+++ Recorded information

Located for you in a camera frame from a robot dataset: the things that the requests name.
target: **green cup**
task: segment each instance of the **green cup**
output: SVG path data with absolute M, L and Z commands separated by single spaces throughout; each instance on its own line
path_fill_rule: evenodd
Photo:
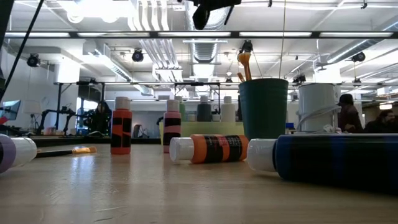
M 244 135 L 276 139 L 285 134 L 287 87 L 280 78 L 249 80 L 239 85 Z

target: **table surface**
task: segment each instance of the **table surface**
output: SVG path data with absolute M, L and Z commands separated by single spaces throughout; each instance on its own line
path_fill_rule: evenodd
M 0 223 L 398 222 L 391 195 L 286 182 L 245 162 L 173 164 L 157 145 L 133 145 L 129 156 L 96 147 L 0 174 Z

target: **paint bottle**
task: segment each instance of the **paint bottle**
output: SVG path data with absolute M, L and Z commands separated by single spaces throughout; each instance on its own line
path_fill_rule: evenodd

++++++
+++ Recorded information

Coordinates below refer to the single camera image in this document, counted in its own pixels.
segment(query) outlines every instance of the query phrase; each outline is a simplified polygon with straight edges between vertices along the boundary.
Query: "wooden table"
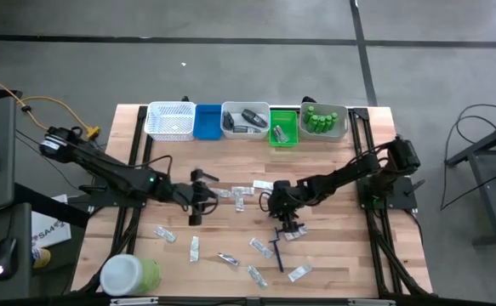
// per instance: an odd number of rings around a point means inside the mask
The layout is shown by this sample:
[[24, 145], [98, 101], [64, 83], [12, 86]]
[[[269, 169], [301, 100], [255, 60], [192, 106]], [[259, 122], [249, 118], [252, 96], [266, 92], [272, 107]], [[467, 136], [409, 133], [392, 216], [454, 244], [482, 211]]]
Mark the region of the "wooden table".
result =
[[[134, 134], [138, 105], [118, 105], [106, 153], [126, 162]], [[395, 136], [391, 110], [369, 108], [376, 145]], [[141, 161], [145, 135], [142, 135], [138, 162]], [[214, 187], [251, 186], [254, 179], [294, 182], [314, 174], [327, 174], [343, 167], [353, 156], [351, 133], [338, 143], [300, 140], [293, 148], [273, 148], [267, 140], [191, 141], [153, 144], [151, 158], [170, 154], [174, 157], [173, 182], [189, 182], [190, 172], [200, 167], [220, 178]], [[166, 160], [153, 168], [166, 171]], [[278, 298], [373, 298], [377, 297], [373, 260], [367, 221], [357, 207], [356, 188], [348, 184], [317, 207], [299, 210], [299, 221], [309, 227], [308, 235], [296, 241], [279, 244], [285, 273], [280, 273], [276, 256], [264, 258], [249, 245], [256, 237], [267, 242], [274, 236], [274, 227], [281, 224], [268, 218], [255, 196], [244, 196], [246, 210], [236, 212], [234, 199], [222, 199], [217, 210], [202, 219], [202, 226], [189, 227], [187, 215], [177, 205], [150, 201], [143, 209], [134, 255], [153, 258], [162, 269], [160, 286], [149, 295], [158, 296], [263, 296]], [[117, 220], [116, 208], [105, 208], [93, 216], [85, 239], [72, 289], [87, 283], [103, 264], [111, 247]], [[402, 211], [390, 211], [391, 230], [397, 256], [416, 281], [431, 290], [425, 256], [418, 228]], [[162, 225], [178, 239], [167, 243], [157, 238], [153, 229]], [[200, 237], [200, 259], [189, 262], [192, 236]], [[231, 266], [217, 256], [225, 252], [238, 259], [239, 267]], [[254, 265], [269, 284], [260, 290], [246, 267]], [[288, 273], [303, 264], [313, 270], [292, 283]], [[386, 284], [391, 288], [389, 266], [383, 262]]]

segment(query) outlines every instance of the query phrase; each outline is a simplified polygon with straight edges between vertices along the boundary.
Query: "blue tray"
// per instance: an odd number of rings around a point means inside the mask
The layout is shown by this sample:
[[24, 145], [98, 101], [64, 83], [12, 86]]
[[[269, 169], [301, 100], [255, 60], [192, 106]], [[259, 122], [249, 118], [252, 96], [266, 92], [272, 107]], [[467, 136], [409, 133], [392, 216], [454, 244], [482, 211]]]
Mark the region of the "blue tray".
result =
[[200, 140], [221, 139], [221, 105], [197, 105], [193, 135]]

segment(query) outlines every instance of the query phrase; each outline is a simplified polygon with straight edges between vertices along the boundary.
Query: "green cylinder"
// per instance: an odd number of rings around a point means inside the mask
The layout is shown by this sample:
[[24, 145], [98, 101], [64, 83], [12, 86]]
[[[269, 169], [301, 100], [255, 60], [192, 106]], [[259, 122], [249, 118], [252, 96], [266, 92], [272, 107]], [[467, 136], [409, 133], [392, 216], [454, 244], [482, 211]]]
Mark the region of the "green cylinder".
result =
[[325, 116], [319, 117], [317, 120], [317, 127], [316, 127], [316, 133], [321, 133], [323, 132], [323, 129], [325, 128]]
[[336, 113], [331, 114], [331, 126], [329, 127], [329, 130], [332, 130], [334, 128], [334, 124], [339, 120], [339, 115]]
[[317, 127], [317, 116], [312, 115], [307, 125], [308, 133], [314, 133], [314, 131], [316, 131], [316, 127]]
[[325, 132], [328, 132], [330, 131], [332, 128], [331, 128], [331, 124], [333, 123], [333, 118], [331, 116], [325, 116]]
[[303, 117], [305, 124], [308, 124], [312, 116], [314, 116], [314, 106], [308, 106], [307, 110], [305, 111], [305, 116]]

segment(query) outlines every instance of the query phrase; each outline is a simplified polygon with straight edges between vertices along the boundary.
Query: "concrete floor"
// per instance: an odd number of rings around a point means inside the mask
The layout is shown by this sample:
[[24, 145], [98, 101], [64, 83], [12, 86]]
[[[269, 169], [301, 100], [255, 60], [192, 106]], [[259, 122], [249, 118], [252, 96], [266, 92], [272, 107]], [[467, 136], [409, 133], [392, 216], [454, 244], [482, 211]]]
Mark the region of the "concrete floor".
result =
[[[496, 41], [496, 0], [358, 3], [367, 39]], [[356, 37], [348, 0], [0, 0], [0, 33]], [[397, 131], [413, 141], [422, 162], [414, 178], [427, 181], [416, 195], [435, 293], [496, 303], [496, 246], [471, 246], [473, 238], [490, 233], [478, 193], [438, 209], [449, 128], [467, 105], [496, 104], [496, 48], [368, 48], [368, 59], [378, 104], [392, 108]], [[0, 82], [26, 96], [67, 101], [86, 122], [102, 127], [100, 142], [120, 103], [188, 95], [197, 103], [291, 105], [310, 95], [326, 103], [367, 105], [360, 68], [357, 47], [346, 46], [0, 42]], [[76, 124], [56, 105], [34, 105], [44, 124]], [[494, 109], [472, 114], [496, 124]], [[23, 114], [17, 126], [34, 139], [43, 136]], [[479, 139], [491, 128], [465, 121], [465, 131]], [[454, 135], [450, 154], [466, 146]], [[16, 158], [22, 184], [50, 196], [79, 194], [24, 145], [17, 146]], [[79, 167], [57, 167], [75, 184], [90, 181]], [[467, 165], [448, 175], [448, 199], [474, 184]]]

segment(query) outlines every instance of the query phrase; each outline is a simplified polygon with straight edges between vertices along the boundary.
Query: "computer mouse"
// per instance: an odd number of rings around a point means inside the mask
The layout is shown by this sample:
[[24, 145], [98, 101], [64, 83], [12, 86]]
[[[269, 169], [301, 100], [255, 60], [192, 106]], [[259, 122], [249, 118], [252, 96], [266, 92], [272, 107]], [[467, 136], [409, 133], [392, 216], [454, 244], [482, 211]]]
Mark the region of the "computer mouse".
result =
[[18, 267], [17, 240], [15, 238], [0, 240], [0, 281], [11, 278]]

++++++

(Problem to solve)
Copy out every line of the listing where the word "green" occurs.

(Written solution)
target: **green cup**
task: segment each instance of the **green cup**
Query: "green cylinder"
Mark the region of the "green cylinder".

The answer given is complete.